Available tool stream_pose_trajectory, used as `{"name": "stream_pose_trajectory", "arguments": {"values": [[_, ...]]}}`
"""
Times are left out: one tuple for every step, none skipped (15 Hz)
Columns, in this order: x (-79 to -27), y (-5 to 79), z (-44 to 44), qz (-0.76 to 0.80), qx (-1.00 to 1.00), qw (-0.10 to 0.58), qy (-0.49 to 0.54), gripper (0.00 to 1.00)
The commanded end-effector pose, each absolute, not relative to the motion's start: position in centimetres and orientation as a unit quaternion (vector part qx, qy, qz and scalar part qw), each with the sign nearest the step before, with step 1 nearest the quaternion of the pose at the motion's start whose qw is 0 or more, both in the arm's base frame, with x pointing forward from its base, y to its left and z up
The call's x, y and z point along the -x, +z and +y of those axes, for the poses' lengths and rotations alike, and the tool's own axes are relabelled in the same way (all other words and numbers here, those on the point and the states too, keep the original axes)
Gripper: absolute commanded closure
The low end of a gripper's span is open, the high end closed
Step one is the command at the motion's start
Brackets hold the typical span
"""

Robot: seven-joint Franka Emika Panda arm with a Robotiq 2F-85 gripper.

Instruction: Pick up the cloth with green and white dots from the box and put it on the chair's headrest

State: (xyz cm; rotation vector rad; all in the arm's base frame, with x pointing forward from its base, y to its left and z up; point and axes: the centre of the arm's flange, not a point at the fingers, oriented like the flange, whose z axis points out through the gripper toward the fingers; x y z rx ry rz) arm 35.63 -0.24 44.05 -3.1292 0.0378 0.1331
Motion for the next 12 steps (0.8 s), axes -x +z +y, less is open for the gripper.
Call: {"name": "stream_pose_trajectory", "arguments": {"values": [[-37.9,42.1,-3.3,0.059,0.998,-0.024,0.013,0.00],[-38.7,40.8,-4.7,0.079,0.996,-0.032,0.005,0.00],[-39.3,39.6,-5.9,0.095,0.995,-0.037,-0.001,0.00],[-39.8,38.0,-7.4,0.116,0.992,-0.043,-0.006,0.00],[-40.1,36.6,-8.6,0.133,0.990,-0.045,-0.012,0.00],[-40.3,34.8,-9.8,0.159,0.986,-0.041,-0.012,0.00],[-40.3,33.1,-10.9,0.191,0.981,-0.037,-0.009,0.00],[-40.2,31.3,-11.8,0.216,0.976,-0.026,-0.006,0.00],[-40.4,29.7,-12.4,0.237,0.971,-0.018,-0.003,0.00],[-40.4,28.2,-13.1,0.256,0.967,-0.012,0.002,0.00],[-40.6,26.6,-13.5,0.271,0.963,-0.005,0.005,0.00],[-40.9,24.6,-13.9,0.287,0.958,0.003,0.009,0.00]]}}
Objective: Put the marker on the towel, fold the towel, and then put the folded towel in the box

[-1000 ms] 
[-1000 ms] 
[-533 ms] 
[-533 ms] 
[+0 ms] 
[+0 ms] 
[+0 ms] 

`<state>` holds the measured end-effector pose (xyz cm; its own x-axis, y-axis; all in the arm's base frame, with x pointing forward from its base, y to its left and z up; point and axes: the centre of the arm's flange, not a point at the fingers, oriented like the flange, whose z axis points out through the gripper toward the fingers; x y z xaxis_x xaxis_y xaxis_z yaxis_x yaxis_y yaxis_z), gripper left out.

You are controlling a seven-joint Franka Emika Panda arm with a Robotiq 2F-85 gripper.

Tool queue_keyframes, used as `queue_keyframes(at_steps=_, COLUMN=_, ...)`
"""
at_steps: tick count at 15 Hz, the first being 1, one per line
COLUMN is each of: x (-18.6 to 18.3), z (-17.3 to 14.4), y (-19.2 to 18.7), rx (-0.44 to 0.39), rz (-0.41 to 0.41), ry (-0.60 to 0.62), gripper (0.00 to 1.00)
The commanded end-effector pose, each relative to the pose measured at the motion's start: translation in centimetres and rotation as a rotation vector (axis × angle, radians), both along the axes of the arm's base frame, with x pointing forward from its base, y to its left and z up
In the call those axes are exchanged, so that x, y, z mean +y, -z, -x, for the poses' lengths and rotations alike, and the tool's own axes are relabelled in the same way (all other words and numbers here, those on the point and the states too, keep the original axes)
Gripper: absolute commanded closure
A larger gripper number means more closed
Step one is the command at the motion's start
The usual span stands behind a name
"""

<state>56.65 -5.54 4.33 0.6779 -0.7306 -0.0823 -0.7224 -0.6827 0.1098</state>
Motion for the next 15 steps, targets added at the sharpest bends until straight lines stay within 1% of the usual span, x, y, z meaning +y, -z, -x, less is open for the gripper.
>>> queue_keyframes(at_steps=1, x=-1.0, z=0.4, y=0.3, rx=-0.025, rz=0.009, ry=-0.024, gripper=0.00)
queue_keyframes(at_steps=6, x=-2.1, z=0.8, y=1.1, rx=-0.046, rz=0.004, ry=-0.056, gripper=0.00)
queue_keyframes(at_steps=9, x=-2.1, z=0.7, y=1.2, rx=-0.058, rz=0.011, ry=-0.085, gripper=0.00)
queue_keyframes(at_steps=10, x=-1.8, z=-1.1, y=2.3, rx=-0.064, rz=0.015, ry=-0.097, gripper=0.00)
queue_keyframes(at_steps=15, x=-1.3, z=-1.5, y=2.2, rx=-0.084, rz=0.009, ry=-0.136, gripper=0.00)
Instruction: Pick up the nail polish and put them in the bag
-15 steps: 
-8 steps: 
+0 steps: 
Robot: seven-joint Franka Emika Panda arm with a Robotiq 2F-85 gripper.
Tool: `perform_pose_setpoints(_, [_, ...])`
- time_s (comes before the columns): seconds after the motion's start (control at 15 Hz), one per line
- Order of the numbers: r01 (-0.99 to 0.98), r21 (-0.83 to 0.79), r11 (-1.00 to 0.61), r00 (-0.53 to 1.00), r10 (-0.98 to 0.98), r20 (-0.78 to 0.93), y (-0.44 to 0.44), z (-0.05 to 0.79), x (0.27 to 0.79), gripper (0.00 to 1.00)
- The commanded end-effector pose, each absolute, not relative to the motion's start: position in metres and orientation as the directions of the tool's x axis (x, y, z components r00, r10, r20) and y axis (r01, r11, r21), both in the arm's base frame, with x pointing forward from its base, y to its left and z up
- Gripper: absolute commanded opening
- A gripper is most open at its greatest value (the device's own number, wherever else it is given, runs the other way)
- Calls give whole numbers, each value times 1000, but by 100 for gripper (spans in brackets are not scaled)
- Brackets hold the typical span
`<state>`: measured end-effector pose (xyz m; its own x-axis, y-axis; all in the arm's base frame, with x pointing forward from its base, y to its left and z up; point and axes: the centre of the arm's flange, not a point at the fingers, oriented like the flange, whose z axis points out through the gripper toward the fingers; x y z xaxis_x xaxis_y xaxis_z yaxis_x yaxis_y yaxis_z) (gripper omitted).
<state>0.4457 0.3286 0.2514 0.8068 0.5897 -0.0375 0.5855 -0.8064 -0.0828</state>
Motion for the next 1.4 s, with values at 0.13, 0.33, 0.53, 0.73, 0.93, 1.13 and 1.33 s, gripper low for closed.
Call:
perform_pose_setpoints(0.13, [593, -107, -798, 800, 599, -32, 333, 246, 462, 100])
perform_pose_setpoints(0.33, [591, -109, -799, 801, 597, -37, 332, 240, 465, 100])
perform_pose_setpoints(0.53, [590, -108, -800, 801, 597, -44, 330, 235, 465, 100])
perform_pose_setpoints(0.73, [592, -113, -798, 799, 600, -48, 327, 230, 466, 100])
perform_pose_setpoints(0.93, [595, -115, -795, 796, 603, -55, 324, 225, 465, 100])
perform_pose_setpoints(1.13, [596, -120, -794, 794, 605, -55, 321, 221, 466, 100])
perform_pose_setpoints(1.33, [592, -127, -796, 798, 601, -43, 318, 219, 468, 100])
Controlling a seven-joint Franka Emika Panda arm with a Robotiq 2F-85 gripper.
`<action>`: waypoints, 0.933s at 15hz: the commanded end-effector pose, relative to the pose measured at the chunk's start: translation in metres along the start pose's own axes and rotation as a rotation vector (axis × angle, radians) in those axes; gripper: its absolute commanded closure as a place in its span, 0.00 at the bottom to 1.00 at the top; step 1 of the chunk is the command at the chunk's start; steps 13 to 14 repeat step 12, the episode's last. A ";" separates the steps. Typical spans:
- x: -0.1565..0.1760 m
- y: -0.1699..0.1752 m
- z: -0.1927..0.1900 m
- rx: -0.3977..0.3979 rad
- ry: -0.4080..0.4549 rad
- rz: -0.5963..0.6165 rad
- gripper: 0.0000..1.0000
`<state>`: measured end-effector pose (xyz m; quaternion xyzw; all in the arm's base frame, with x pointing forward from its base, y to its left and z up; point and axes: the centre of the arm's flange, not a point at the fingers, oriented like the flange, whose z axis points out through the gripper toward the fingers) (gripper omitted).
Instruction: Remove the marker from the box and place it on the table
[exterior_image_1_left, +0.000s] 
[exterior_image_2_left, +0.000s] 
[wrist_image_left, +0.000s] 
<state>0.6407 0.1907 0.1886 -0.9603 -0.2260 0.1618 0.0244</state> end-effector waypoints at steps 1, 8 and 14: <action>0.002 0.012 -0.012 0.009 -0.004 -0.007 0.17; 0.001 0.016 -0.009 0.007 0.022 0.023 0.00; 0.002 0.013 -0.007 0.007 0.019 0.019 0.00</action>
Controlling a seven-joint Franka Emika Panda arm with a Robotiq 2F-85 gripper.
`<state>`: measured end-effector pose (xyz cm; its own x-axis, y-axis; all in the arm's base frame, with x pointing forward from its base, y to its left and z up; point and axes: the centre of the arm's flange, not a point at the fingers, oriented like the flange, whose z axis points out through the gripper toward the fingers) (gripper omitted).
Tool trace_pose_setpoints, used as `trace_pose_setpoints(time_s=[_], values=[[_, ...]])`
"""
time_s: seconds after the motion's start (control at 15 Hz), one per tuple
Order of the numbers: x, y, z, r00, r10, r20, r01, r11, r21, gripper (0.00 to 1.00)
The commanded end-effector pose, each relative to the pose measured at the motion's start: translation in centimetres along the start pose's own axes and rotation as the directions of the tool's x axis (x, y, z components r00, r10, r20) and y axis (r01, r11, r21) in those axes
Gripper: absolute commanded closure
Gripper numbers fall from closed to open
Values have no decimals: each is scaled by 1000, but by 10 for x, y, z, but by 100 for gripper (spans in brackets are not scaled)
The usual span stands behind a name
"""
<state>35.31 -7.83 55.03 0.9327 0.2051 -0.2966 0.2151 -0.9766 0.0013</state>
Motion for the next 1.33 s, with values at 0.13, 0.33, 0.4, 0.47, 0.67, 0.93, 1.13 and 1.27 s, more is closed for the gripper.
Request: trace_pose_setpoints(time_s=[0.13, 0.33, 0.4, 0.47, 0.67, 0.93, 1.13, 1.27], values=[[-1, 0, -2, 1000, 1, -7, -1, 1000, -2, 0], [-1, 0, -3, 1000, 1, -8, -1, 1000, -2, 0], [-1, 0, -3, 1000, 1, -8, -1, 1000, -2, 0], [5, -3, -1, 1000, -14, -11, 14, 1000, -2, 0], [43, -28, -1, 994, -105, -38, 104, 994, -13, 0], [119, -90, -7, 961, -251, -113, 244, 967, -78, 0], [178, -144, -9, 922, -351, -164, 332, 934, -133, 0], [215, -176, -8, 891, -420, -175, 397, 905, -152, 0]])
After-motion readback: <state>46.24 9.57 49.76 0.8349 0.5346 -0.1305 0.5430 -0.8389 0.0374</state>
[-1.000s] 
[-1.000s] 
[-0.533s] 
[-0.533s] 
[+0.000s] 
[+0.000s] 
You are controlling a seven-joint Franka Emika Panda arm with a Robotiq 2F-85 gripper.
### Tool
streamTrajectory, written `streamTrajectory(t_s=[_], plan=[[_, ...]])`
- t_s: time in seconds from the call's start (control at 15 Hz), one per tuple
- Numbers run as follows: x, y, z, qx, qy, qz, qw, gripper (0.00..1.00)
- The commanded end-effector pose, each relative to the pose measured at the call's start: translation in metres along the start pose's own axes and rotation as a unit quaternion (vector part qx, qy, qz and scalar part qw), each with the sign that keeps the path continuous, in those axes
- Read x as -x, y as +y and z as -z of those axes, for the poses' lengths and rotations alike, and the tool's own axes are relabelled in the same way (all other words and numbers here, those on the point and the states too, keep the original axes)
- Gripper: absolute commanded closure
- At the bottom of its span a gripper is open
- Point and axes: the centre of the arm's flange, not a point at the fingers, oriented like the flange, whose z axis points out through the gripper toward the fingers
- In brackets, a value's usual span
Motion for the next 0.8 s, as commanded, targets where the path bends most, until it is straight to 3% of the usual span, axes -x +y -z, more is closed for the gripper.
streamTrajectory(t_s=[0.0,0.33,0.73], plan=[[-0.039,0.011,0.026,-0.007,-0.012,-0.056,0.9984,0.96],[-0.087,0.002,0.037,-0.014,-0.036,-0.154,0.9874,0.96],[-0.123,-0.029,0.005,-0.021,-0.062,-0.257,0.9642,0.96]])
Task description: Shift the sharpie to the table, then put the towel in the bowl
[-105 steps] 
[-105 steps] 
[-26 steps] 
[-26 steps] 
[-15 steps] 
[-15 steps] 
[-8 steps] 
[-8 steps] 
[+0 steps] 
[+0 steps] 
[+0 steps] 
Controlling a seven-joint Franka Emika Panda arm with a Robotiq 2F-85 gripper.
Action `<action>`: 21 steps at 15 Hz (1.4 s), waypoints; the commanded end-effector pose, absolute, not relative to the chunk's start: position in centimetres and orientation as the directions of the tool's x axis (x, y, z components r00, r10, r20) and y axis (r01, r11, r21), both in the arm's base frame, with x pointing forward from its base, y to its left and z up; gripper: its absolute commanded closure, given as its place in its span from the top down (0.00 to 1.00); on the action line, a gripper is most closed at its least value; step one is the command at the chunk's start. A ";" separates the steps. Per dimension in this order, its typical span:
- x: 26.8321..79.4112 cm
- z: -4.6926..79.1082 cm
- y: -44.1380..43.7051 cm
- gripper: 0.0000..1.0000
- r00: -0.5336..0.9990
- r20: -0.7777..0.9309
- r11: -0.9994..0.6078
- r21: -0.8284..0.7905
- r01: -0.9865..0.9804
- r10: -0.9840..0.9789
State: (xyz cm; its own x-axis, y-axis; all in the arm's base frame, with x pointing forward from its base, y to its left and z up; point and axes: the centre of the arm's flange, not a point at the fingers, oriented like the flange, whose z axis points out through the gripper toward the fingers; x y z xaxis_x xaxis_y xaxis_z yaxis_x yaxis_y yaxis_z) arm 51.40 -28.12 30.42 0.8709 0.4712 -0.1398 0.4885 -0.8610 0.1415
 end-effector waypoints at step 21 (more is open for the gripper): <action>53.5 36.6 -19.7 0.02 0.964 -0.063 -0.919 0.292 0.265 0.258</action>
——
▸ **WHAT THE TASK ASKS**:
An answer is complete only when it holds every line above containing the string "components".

▸ **RESULT FOR THIS TASK**:
- The commanded end-effector pose, each absolute, not relative to the motion's start: position in metres and orientation as the directions of the tool's x axis (x, y, z components r00, r10, r20) and y axis (r01, r11, r21), both in the arm's base frame, with x pointing forward from its base, y to its left and z up
The commanded end-effector pose, each relative to the pose measured at the motion's start: translation in centimetres along the start pose's own axes and rotation as the directions of the tool's x axis (x, y, z components r00, r10, r20) and y axis (r01, r11, r21) in those axes
Action `<action>`: 21 steps at 15 Hz (1.4 s), waypoints; the commanded end-effector pose, absolute, not relative to the chunk's start: position in centimetres and orientation as the directions of the tool's x axis (x, y, z components r00, r10, r20) and y axis (r01, r11, r21), both in the arm's base frame, with x pointing forward from its base, y to its left and z up; gripper: its absolute commanded closure, given as its place in its span from the top down (0.00 to 1.00); on the action line, a gripper is most closed at its least value; step one is the command at the chunk's start. A ";" separates the steps. Per dimension in this order, its typical span:

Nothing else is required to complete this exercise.